▶ **Your instructions**
Please report each line of the data below that contains "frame".

*** Supplied data Section Begins ***

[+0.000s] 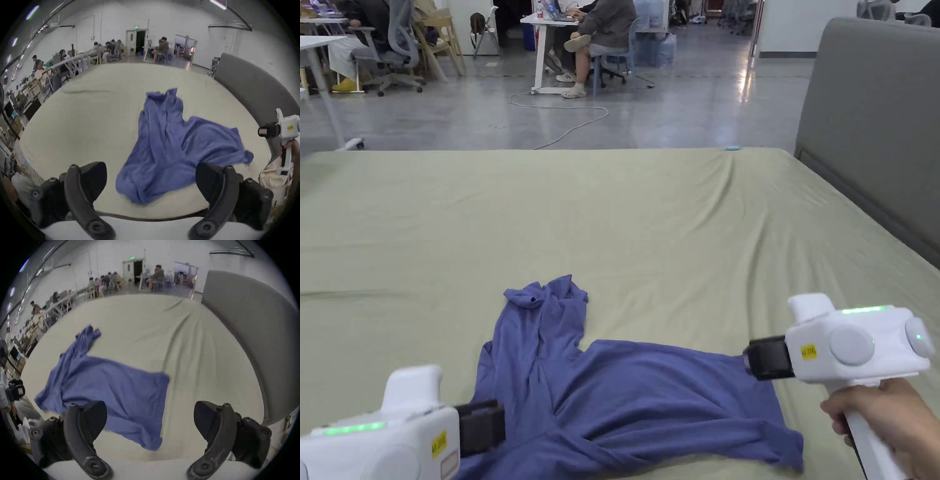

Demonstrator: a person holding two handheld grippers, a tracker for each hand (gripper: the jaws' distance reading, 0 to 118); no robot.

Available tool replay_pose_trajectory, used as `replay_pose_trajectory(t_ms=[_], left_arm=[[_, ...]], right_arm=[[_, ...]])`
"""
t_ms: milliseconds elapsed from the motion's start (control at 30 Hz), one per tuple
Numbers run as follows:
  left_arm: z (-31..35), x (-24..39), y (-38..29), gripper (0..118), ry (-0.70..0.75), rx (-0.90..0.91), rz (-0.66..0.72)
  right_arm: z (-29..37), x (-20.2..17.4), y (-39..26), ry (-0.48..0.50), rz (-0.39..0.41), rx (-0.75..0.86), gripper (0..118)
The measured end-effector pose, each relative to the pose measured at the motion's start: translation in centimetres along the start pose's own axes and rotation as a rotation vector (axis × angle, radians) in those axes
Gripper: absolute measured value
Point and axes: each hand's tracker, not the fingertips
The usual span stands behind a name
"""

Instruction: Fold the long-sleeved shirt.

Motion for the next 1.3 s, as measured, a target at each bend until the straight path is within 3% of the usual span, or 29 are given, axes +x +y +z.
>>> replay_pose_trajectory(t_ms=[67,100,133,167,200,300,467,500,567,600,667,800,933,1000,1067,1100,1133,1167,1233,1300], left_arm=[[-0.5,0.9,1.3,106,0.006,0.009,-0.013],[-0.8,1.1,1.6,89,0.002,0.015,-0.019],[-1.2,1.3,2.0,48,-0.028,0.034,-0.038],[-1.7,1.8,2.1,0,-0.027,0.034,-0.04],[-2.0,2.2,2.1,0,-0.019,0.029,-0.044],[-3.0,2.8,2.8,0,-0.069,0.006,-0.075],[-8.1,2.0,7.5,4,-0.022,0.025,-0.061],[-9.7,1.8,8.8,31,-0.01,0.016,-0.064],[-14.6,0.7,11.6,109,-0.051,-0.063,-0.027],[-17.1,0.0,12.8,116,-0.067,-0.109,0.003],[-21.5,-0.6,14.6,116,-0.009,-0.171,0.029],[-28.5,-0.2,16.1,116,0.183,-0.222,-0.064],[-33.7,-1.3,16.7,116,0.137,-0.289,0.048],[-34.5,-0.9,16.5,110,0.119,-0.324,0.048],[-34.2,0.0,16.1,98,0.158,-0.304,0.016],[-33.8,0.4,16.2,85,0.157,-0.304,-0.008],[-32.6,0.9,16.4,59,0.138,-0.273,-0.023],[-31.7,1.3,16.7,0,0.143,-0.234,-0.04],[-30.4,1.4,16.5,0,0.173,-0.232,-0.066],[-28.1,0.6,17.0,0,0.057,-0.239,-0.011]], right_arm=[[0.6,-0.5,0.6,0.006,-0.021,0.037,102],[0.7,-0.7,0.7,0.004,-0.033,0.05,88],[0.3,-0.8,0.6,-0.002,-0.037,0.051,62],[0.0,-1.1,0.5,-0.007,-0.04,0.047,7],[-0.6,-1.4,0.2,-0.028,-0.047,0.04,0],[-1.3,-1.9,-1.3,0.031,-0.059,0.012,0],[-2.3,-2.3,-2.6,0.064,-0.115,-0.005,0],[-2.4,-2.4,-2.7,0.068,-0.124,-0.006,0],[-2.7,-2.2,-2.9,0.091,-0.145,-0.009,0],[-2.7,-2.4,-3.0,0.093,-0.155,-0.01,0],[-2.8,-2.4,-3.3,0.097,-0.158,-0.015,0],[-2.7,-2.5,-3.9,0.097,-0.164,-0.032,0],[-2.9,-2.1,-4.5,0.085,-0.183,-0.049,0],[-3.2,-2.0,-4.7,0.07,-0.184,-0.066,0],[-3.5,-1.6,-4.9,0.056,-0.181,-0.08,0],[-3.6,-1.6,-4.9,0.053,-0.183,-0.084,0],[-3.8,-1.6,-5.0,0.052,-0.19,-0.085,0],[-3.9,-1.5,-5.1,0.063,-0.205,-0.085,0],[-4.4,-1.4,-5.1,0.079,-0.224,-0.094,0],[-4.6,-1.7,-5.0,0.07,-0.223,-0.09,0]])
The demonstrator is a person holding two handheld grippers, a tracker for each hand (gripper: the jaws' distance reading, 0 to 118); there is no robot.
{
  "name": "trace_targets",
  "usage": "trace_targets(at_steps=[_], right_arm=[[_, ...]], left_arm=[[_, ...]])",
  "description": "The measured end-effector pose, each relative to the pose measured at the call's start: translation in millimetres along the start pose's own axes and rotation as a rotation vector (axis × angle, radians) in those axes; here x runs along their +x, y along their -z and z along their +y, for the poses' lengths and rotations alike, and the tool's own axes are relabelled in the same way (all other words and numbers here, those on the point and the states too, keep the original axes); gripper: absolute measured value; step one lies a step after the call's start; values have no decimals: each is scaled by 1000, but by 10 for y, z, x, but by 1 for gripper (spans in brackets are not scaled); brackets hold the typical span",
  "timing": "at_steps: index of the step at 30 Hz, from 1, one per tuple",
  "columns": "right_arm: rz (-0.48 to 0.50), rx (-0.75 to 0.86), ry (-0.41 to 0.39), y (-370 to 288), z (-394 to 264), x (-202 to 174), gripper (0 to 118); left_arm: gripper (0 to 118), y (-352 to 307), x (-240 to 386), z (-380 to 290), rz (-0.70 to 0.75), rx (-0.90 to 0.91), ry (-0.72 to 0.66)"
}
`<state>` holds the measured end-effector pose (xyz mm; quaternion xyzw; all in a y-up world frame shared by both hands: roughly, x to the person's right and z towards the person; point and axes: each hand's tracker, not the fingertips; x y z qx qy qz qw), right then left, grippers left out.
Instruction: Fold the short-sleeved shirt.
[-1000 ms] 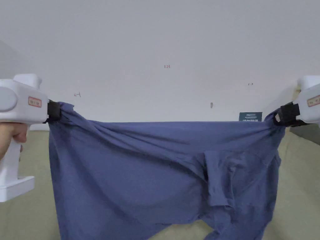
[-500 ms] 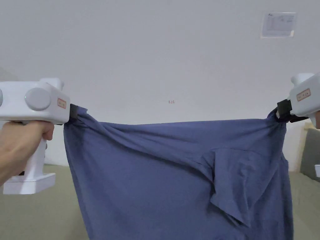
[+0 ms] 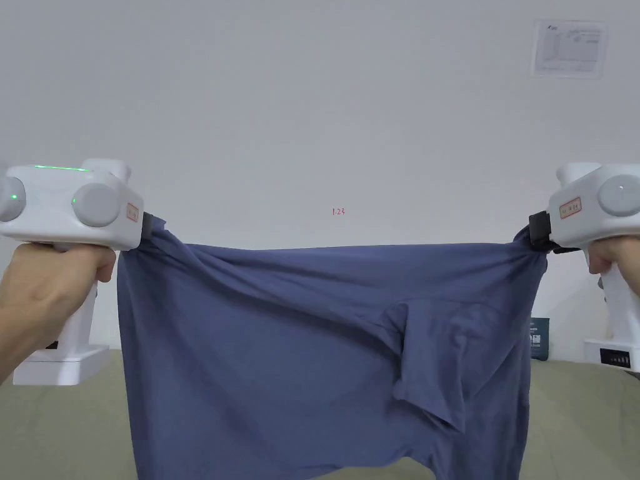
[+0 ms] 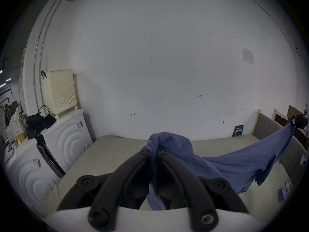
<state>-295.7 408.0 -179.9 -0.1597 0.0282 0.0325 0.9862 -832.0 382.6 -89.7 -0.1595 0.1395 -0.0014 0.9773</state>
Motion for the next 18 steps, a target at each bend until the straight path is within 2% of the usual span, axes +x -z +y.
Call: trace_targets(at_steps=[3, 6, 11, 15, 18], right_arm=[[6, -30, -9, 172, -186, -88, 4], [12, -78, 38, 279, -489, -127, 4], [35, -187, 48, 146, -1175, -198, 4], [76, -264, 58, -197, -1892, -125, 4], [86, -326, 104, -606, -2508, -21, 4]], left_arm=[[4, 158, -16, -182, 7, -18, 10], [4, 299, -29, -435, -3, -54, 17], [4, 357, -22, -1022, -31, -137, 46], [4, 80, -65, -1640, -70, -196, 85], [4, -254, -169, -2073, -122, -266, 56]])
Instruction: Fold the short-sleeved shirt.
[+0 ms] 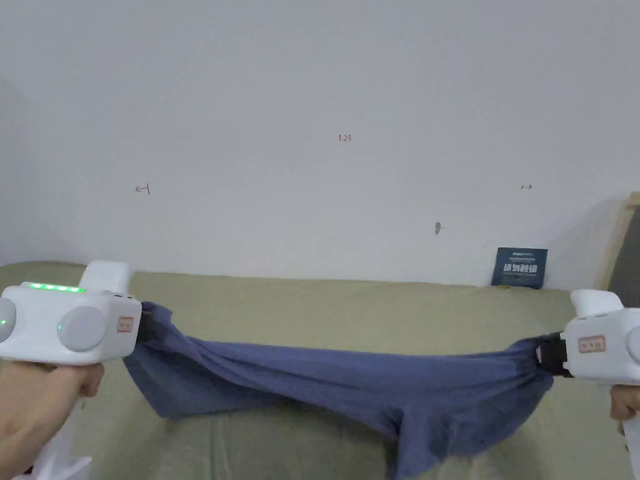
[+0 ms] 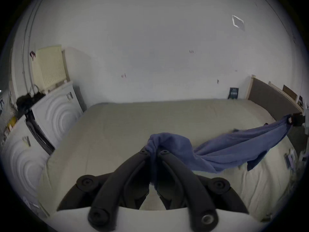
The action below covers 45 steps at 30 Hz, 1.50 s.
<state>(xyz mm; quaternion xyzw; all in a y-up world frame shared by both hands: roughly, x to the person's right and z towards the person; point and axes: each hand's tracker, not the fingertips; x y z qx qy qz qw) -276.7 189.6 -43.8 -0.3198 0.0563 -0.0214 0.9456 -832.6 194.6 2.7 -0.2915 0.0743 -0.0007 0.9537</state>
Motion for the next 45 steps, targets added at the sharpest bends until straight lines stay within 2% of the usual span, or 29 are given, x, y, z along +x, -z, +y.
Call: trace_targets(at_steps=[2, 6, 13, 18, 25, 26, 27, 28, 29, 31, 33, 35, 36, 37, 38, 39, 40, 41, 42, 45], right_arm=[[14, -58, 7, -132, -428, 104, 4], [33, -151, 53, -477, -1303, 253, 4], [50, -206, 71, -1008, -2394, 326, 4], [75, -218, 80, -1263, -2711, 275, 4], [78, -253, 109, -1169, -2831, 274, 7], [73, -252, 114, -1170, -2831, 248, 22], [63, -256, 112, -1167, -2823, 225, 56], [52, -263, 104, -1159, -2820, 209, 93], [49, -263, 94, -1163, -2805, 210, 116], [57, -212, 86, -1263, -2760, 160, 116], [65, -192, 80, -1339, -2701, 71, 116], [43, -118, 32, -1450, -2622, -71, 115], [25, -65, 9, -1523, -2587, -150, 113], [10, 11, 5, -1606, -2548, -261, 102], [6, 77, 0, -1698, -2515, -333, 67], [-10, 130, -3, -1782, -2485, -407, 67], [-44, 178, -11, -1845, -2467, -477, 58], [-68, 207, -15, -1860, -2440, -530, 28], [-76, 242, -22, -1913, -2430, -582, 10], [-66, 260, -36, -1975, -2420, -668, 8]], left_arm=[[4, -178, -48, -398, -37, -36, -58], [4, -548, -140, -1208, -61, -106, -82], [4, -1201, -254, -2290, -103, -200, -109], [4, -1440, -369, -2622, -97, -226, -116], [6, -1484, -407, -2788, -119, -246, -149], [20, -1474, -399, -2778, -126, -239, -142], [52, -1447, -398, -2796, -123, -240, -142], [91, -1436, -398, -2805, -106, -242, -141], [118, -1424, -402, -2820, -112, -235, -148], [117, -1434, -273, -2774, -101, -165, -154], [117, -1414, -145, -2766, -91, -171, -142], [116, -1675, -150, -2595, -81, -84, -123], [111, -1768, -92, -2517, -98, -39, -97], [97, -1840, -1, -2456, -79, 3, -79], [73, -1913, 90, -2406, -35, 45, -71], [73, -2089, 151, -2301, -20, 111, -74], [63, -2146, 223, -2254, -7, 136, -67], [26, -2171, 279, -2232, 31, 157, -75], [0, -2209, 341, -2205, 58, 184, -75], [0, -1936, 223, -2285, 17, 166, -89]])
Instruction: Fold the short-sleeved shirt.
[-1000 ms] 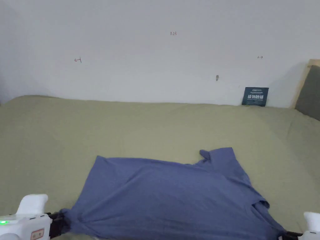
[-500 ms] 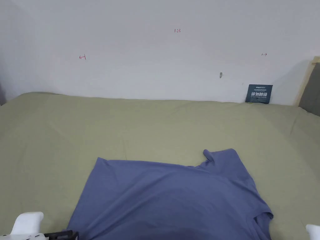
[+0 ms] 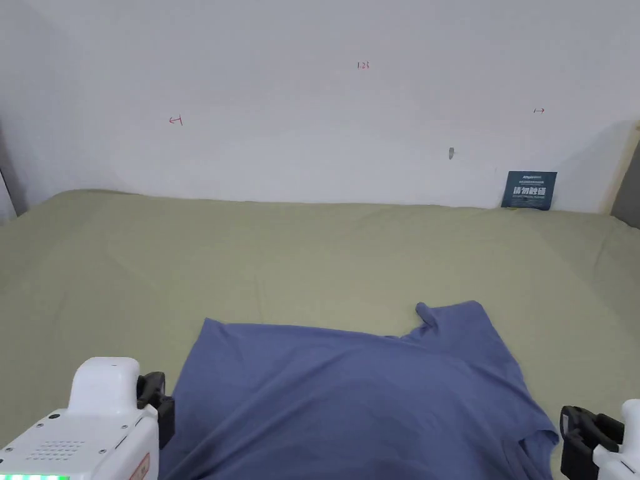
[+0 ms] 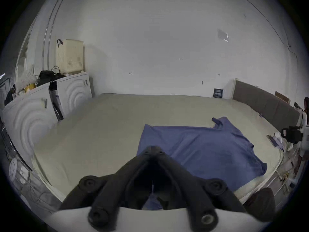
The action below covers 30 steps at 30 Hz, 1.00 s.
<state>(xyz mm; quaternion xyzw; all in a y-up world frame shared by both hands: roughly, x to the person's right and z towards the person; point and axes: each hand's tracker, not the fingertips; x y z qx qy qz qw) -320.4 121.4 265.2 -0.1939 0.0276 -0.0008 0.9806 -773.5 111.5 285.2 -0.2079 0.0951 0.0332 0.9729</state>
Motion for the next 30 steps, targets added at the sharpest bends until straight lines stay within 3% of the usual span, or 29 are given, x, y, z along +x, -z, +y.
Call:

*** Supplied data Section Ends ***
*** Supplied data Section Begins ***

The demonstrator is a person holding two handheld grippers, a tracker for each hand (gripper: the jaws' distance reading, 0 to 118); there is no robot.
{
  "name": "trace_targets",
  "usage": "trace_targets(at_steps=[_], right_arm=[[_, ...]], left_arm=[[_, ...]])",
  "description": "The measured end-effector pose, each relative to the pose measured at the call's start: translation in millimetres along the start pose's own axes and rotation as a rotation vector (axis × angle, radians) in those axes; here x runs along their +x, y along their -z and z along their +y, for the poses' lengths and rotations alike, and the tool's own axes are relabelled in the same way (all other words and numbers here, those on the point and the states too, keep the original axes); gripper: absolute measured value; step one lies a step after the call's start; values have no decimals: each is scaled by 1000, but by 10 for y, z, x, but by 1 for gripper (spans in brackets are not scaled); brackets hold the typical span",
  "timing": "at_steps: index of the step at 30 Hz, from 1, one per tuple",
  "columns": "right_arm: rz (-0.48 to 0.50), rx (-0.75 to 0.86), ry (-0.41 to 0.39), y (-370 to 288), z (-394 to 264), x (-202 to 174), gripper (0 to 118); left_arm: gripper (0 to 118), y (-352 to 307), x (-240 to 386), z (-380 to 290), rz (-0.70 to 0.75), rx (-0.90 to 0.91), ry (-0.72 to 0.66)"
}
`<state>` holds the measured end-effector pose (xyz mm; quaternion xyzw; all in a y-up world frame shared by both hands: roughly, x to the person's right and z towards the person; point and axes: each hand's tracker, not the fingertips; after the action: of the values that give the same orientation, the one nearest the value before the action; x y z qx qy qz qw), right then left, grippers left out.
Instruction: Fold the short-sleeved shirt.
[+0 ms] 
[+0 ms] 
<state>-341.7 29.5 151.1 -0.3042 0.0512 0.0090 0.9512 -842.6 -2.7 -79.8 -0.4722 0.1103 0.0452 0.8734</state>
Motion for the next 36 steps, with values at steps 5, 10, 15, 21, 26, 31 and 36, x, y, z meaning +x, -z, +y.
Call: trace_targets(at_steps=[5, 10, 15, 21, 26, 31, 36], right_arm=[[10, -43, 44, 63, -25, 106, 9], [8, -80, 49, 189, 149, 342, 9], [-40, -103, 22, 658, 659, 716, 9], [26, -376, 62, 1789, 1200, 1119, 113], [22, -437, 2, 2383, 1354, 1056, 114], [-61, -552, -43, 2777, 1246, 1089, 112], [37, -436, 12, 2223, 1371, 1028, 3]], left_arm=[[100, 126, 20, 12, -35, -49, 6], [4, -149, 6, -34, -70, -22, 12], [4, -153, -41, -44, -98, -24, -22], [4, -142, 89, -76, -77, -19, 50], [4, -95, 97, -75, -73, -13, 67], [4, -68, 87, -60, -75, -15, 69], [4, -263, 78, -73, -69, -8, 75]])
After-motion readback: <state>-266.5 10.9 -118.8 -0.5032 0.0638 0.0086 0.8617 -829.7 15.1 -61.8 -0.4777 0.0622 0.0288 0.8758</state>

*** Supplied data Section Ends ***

▶ **Exercise solution**
`<state>` holds the measured end-effector pose (xyz mm; quaternion xyzw; all in a y-up world frame shared by both hands: roughly, x to the person's right and z towards the person; point and axes: each hand's tracker, not the fingertips; x y z qx qy qz qw), right then left, grippers left out.
<state>(xyz mm; quaternion xyzw; all in a y-up world frame shared by both hands: roughly, x to the person's right and z towards the person; point and axes: each hand's tracker, not the fingertips; x y z qx qy qz qw) -276.7 189.6 -43.8 -0.3198 0.0563 -0.0214 0.9456 -832.6 194.6 2.7 -0.2915 0.0743 -0.0007 0.9537</state>
<state>(xyz mm; quaternion xyzw; all in a y-up world frame shared by both hands: roughly, x to the person's right and z towards the person; point and axes: each hand's tracker, not the fingertips; x y z qx qy qz qw) -320.4 121.4 265.2 -0.1939 0.0276 -0.0008 0.9806 -773.5 111.5 285.2 -0.2079 0.0951 0.0332 0.9729</state>
`<state>` holds the measured end-effector pose (xyz mm; quaternion xyzw; all in a y-up world frame shared by both hands: roughly, x to the person's right and z towards the person; point and axes: each hand's tracker, not the fingertips; after the action: of the values that give the same orientation, the one nearest the value before the action; x y z qx qy qz qw), right then left, grippers left out.

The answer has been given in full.